Start of Block

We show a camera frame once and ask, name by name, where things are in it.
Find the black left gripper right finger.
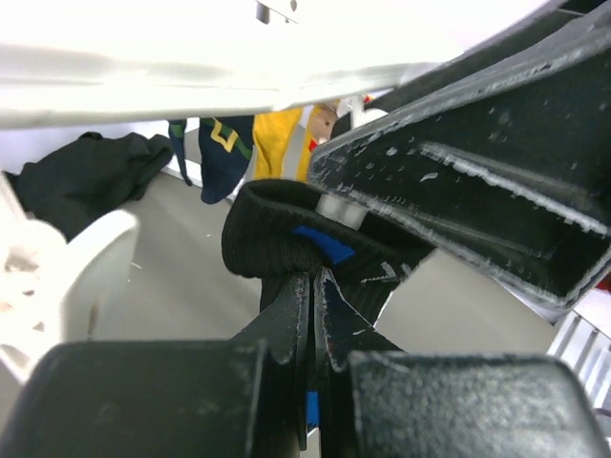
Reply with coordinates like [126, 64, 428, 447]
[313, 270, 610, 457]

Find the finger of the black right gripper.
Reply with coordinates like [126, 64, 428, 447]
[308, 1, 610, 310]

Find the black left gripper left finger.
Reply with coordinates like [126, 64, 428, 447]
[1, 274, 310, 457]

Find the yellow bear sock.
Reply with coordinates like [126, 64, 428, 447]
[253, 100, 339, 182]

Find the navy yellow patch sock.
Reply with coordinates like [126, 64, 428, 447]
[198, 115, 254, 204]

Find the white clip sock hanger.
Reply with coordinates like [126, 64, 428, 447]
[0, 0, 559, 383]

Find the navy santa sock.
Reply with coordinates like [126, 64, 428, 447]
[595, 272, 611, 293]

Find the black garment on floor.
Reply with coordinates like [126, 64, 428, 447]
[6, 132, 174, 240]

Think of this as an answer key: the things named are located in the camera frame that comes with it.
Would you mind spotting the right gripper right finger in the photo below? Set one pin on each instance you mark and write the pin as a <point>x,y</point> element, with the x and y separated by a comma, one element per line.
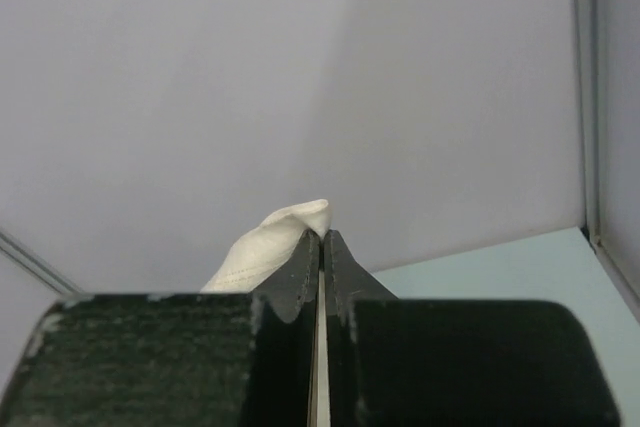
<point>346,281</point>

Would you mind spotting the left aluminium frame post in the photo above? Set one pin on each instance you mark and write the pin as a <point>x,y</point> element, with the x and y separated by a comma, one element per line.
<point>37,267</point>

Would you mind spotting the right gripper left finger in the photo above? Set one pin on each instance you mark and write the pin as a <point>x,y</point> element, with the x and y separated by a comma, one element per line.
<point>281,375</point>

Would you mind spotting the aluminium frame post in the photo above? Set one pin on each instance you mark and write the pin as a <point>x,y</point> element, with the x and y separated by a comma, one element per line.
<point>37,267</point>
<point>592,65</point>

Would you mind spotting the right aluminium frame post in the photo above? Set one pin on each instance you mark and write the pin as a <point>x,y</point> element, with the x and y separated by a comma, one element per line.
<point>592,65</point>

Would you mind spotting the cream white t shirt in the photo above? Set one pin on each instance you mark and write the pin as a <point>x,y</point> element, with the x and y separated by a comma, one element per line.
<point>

End of Block

» EXERCISE GOAL
Give an exact copy of the material, leaving out every picture.

» TASK RESULT
We show a camera frame once and ask, name by name, where things are in it.
Find the black left gripper right finger.
Reply with coordinates like [126, 64, 428, 447]
[313, 270, 610, 457]

Find the finger of the black right gripper.
Reply with coordinates like [126, 64, 428, 447]
[308, 1, 610, 310]

Find the black left gripper left finger.
Reply with coordinates like [126, 64, 428, 447]
[1, 274, 310, 457]

Find the yellow bear sock.
Reply with coordinates like [126, 64, 428, 447]
[253, 100, 339, 182]

Find the navy yellow patch sock.
Reply with coordinates like [126, 64, 428, 447]
[198, 115, 254, 204]

Find the white clip sock hanger.
Reply with coordinates like [126, 64, 428, 447]
[0, 0, 559, 383]

Find the navy santa sock.
Reply with coordinates like [126, 64, 428, 447]
[595, 272, 611, 293]

Find the black garment on floor.
Reply with coordinates like [126, 64, 428, 447]
[6, 132, 174, 240]

Think of this as an answer key: the things named are located in the camera frame that comes with it.
Would you mind spotting the right gripper right finger in the photo below? Set one pin on each instance you mark and write the pin as a <point>x,y</point> element, with the x and y separated by a comma, one element per line.
<point>346,281</point>

Would you mind spotting the left aluminium frame post in the photo above? Set one pin on each instance you mark and write the pin as a <point>x,y</point> element, with the x and y separated by a comma, one element per line.
<point>37,267</point>

Would you mind spotting the right gripper left finger in the photo above? Set one pin on each instance you mark and write the pin as a <point>x,y</point> element, with the x and y separated by a comma, one element per line.
<point>281,375</point>

Would you mind spotting the aluminium frame post in the photo above? Set one pin on each instance you mark and write the pin as a <point>x,y</point> element, with the x and y separated by a comma, one element per line.
<point>37,267</point>
<point>592,65</point>

Would you mind spotting the right aluminium frame post in the photo above? Set one pin on each instance you mark and write the pin as a <point>x,y</point> element, with the x and y separated by a comma, one element per line.
<point>592,65</point>

Would you mind spotting the cream white t shirt in the photo above? Set one pin on each instance you mark and write the pin as a <point>x,y</point> element, with the x and y separated by a comma, one element per line.
<point>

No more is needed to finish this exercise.